Supplied information
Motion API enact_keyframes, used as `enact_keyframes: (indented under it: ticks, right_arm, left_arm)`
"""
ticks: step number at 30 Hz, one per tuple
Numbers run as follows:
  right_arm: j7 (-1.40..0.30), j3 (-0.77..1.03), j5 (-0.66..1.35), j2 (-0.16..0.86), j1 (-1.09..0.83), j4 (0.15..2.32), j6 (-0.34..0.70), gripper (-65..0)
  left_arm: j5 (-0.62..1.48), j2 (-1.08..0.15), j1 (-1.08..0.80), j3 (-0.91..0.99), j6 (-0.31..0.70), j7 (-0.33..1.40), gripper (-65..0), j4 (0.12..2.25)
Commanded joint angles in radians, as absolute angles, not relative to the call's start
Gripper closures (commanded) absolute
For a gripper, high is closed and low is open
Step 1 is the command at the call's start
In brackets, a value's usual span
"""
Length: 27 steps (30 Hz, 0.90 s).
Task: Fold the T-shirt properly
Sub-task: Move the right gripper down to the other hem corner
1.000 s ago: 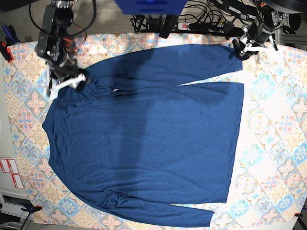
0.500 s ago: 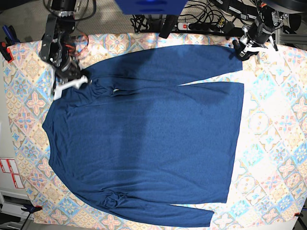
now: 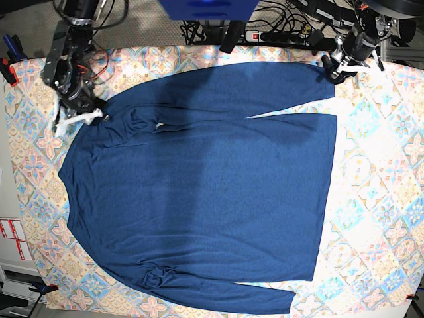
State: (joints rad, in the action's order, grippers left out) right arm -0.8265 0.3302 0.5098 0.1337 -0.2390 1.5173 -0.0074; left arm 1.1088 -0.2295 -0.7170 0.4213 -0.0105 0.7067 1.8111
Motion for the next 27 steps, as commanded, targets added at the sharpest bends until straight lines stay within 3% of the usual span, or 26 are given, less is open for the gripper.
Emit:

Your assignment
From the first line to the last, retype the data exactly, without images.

Written response
Motion API enact_keyframes, used as `enact_keyframes: (indented under it: ticks, right_arm, left_arm)`
"""
ticks: step number at 30 Hz, one per tuple
Numbers run as follows:
  right_arm: j7 (-1.40..0.30), j3 (-0.77..1.03), j5 (-0.66..1.35), j2 (-0.16..0.86), j1 (-1.09..0.83), j4 (0.15..2.32), j6 (-0.34..0.70), gripper (-65..0)
  left_arm: j5 (-0.62..1.48), j2 (-1.08..0.15), j1 (-1.08..0.80), j3 (-0.91..0.99), j6 (-0.31..0.70), j7 (-0.33..1.40), gripper (-65..0), j4 (0.12..2.25)
Commanded joint angles in radians, as absolute angles, not relative to the call's start
Gripper closures (commanded) absolute
For a gripper, high is closed and low is open
Step 1 is the command at the call's start
In brackets, a value's usual span
"""
Length: 27 steps (30 Hz, 0.90 s).
Task: Fold the T-shirt properly
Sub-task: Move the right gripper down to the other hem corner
1.000 s ago: 
0.500 s ago: 
now: 
State: (joints rad, in the action's order, grippers left out) right arm -0.8265 0.3302 0.5098 0.1337 -0.2390 1.5173 -0.0074; left arm 1.1088 -0.2295 -0.7170 0.4213 -0.0105 0.7067 1.8111
Motion for the next 27 steps, as commanded, targets added at the sharpest bends until straight lines stay within 3% of the usual span, or 26 are given, less is open for the gripper.
Emit:

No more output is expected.